Rogue is a very innovative developer. One fine day, he gets a brilliant idea to portletize a very popular application. He publishes his portlet, and gets a very wide appreciation. The portlet is deployed on a major production site, which has thousands of employees using and customizing it, to suit their needs. The customer comes to Rogue with a very desired enhancement, and Rogue implements it and provides the new version to the customer.
But, Rogue had designed the portlet to use FilePreferenceStore for storing the user preferences. The customer, unaware about this detail, goes ahead and re-deploys the provider on his production system, and boom..... all the user customizations have been erased!!
Now, the customer, rather frantic, pulls the archived version, searches the web and identifies that he needs to copy the customizations folder back to the new deployment. Things finally work, and the customer realizes his folly, and learns his lesson the hard way.
Though the above case study is fictitious, it is a very common scenario that happens with people who are not well versed with the JPDK framework.
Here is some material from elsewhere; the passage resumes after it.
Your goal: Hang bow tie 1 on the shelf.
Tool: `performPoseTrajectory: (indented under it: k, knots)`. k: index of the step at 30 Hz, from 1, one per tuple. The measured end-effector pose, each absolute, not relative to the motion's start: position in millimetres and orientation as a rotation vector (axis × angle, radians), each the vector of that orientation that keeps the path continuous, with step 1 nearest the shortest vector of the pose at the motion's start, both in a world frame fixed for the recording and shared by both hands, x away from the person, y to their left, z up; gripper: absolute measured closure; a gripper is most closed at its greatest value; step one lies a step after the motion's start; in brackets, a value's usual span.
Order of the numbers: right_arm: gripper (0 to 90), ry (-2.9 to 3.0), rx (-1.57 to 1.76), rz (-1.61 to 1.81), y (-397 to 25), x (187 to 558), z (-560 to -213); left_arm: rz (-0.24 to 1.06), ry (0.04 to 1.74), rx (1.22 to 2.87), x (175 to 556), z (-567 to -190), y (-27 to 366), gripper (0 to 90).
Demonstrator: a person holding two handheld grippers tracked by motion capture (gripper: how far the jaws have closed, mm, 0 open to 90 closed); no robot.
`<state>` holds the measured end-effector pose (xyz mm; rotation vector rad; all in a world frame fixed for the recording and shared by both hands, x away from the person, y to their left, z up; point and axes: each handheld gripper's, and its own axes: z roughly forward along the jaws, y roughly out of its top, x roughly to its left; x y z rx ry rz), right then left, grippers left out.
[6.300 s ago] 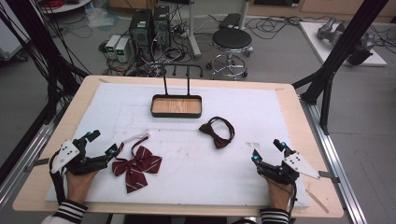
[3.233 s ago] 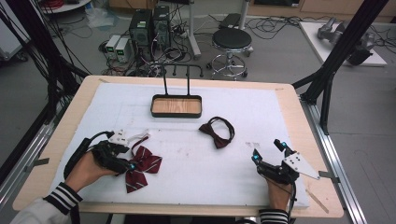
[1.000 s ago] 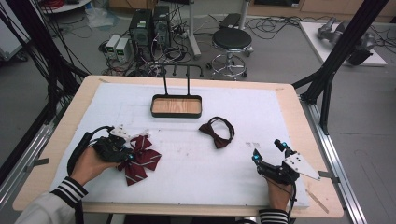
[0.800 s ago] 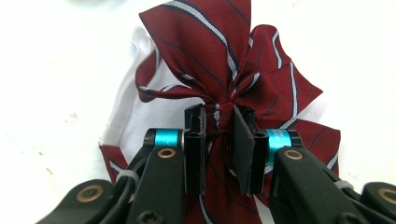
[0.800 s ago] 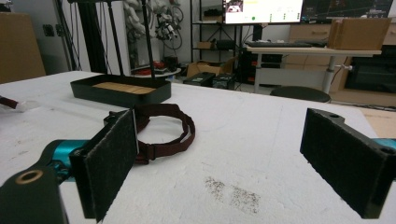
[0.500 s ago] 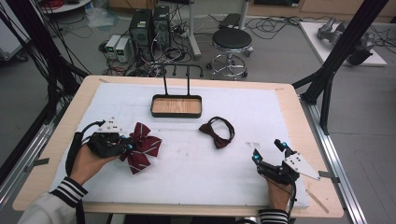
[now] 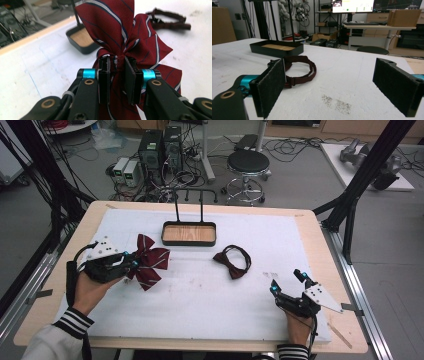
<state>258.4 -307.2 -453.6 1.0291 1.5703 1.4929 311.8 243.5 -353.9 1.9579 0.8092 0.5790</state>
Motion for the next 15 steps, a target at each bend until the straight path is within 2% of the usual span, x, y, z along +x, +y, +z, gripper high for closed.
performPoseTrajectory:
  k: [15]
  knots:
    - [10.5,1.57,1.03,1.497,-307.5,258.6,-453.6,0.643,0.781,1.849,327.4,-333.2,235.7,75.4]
The above scenario could be avoided if only the developer (Rogue here) had implemented the portlet solution to utilize database based preference store.
I definitely agree that it is easier to use the file system based preference store, as there are no additional configurations to perform when deploying the provider, but a little additional effort can go a long way. Using DBPreferenceStore for storing user preferences translates to the following:
- User preferences are independent of the provider deployment
- Easy upgrade / migration path – new portlet version, new container, different m/c, etc.
- Technically, you could support high-availability for these portlets, by deploying them on multiple containers, and sharing the sessions across the containers.
, And other benefits that I have missed out here.
Setting up a DBPreferenceStore is as simple as deploying an .ear file. All you need to do is:
- Install the JPDK preference store schema on a database.
- Create a datasource within the application server container which points to the above created schema.
- Make a reference to this datasource in your portlet’s provider.xml file.
Sample Example:
1. Provider.xml file configured to use FilePreferenceStore
2. Provider.xml file configured to use DBPreferenceStore
1. Provider.xml file configured to use FilePreferenceStore
<preferenceStore class="oracle.portal.provider.v2.preference.FilePreferenceStore">
<name>EasyAccessPrefStore</name>
<useHashing>true</useHashing>
</preferenceStore>
2. Provider.xml file configured to use DBPreferenceStore
<preferenceStore class="oracle.portal.provider.v2.preference.DBPreferenceStore">
<name>EasyAccessPrefStore</name>
<connection>jdbc/dbprefstore2</connection>
</preferenceStore>
I am among the few people who are skeptical about working on the database, and prefer to work as much as possible via the web-based interfaces. Hence, I came up with a utility web-application (DbPrefStoreUtil), which installs the database schema required for DBPreferenceStore, on a remote database. This application is available on Knowledge Exchange under my personal folder (Search for contributor: harsha.ramesh). I have also included a detailed document on how one can setup a datasource via the OracleAS Enterprise Manager or the OC4J Admin Console on the standalone OC4J.